COVID has shifted the conversation about education and about work in some profound ways. Very often op-eds note this reality and then talk about the “remote” question, but another question has actually been quite central: how do we best love our neighbors? Due to the craziness of COVID, all kinds of people are seriously considering how love of neighbor should affect university and educational policy. We are suddenly caring about caring, not as a peripheral subject but as central to the mission. That is shocking and amazing.
The centrality of care in a good educational institution is not just about an accommodating environment or a softer, gentler “safe space.” In truth, care has long been central to good educational institutions, even if it goes unmentioned when policies are crafted and decisions are made. How many people today are in job fields because of the caring influence of a single teacher in their youth? How important is love in motivating learning?
As always, Tolstoy speaks to this issue. In Anna Karenina, Part V, Chapter 27, Anna’s son Seryozha is struggling academically, and the reasons are not at all obvious to his guardians:
Both his father and his teacher were dissatisfied with him, and it was true that he was a very poor pupil. But there was no way it could be said that he was a slow-witted boy. On the contrary, he was far more quick-witted than those boys his teacher held up as an example to him. It was his father’s view that he did not want to learn what he was taught. But the truth was that he could not learn it. The reason he could not was because there were demands in his heart which were more pressing than those made by his father and his teacher. These demands conflicted with each other, and so he was locked in a struggle with those educating him.

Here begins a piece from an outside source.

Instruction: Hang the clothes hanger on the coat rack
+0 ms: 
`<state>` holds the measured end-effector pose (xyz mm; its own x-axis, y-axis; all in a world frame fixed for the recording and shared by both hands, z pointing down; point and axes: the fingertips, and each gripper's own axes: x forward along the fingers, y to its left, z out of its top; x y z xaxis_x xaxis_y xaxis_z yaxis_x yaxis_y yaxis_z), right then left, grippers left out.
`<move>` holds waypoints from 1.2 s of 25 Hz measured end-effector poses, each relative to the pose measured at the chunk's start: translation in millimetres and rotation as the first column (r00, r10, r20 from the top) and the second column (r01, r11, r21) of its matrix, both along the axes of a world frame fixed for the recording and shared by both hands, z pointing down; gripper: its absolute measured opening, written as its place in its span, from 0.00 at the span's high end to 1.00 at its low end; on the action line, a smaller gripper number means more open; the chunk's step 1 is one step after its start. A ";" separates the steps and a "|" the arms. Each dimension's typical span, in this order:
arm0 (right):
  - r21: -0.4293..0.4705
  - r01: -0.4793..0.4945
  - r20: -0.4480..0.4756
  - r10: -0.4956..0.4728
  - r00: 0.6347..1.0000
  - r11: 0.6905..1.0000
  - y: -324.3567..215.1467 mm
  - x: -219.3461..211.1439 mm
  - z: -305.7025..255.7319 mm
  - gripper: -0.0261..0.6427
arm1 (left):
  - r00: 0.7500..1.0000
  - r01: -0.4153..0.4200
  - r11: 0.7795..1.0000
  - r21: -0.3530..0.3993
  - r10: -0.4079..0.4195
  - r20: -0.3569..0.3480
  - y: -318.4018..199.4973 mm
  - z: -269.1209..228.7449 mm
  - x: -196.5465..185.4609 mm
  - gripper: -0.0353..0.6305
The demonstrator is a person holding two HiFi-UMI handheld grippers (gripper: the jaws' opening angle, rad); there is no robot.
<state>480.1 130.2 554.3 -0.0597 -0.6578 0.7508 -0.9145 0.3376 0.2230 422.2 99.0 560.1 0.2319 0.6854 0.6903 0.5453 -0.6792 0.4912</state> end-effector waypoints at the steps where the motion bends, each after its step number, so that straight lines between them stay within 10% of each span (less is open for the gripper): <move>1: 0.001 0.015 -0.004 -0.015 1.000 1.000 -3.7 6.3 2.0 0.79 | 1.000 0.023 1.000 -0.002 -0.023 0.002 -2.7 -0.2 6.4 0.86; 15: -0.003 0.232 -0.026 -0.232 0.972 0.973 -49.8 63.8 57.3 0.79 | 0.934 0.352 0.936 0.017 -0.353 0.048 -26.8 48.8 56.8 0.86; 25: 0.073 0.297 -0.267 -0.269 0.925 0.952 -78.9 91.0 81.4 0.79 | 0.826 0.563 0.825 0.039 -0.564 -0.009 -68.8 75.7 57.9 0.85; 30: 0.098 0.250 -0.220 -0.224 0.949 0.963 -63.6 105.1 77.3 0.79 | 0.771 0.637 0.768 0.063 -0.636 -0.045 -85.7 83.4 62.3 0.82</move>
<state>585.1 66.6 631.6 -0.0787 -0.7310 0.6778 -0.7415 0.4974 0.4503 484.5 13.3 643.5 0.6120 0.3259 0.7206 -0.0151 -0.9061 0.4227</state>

He was nine years old; he was a child; but he knew his own soul, it was precious to him, he protected it as the eyelid protects the eye, and he let no one into his soul without the key of love. His teachers complained that he did not want to learn, but his soul was filled with an abundant thirst for knowledge. He learned from Kapitonich, from his nanny, from Nadenka, from Vasily Lukich, but not from his teachers. The water that his father and his teachers were expecting to turn the wheels of their mill had long ago leaked away and was working elsewhere.
COVID has managed to make love central to the conversation surrounding college education. The virus has given us many headaches, but it is also giving us an opportunity as we re-evaluate policies and practices and seek to care for one another and for our students. That is as it should be.